Sekadar meluruskan: tak ada yang sia-sia. Masih tergores dalam memori kita reformasi 1998. Terlepas dari betapa alot perwujudan demokrasi sampai sekarang, bukankah itu hasil keringat mahasiswa? Bukankah lebih baik bersuara daripada hanya diam menyaksikan rakyat hidup nelangsa? So, apa salah memanfaatkan waktu untuk memperjuangkan aspirasi? Toh, aksi punya durasi. Maka sebaiknya kembalikan saja ke individu masing-masing karena itu pilihan.
Next. Ada juga alternatif berupa kegiatan sosial. Kegiatan itu dapat dialokasikan untuk orang kurang mampu atau korban bencana. Misalnya, kegiatan sosial di barak pengungsian korban lahar dingin Merapi tahun lalu. Di sana kita dapat membantu korban, baik berupa tenaga maupun dukungan moral.

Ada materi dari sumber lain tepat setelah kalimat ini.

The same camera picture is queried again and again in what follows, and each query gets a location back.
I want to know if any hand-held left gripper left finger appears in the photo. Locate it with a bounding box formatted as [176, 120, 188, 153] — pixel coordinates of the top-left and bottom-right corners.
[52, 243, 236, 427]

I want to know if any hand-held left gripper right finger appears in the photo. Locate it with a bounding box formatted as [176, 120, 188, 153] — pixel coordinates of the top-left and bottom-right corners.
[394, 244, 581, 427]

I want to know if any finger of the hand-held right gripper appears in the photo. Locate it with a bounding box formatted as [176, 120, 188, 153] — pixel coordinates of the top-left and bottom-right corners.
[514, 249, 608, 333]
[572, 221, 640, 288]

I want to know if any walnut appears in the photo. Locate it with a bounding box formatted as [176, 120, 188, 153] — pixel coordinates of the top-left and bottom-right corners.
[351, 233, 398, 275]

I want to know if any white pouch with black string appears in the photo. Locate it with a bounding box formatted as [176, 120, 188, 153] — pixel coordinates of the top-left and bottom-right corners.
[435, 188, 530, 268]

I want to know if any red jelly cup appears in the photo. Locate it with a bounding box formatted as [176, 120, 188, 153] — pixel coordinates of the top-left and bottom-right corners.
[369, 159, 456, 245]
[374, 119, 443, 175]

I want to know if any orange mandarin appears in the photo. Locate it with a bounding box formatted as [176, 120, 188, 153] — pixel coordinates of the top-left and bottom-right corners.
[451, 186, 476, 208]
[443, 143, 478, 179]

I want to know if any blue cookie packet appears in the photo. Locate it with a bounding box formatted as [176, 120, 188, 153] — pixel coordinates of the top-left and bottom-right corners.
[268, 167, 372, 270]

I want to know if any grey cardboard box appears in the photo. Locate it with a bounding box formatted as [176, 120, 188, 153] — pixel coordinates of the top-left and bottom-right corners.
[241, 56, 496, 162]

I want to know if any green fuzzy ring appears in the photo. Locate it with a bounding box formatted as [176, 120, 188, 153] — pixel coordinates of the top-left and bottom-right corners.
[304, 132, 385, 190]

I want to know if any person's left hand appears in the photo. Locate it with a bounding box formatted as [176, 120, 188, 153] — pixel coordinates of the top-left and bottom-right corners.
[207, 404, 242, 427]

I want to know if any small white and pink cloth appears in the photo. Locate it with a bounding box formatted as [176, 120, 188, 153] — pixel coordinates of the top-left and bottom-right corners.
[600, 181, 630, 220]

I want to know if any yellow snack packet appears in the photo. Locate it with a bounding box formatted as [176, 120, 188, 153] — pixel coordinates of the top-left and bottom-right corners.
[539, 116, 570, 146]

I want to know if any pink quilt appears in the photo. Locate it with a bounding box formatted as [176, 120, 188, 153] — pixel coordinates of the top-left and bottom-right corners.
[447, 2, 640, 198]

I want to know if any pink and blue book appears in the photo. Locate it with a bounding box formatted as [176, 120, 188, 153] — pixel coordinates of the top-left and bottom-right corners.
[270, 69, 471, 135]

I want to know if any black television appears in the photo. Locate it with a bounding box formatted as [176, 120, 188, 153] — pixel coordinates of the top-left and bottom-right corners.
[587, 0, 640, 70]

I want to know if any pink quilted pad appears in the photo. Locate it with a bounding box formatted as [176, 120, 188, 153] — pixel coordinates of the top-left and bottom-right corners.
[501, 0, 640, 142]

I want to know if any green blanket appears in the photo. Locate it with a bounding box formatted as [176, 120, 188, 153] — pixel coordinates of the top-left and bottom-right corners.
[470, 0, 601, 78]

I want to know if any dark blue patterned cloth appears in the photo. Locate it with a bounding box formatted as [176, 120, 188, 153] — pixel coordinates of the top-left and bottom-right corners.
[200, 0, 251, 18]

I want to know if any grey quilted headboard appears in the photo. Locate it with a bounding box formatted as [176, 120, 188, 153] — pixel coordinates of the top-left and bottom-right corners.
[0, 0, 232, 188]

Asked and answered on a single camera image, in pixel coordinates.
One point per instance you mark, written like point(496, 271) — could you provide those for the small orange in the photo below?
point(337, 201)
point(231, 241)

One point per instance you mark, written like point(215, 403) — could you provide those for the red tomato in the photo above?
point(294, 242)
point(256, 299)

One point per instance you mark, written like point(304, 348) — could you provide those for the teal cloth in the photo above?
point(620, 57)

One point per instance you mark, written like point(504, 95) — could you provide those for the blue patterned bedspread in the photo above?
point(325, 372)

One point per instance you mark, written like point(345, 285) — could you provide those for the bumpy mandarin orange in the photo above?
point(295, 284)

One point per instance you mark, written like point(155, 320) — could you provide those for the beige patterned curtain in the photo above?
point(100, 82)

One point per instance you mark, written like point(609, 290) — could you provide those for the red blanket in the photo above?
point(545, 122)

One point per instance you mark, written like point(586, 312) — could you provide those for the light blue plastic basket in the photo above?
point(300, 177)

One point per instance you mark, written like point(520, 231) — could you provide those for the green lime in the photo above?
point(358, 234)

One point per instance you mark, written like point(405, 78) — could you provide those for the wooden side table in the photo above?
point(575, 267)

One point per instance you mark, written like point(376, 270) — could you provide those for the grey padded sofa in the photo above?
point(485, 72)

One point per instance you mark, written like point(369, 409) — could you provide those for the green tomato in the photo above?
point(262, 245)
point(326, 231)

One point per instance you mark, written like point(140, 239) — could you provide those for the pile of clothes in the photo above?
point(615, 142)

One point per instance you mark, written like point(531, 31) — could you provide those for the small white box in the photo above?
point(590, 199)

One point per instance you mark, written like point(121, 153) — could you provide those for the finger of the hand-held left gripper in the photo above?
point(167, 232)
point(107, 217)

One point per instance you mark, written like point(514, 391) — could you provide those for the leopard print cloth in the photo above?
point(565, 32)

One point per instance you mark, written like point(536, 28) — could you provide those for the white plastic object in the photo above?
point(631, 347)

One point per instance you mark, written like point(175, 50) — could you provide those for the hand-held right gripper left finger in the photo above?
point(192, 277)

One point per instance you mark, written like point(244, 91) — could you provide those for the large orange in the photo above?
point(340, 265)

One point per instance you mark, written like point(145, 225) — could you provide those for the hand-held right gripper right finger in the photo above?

Alternatif segar lain adalah edukasi. Edukasi untuk mencerdaskan ke-hidupan bangsa dapat dilakukan dengan terjun langsung ke masyarakat atau melalui media massa. Mengapa media massa? Sebab, media massa adalah pilar demokrasi keempat (setelah eksekutif, legislatif, dan yudikatif) yang keberadaannya harus dioptimalkan. Apalagi itu sesuai dengan fungsi media massa, yakni informasi, hiburan, kontrol sosial, dan edukasi.
Jadi banyak alternatif pengabdian. Mungkin selain aksi, kegiatan sosial, dan edukasi masih banyak alternatif lain. Semua itu harus bersinergi. Sungguh, tak ada kata terlambat untuk memperbaiki negeri ini. Hidup mahasiswa! Hidup rakyat Indonesia! (51)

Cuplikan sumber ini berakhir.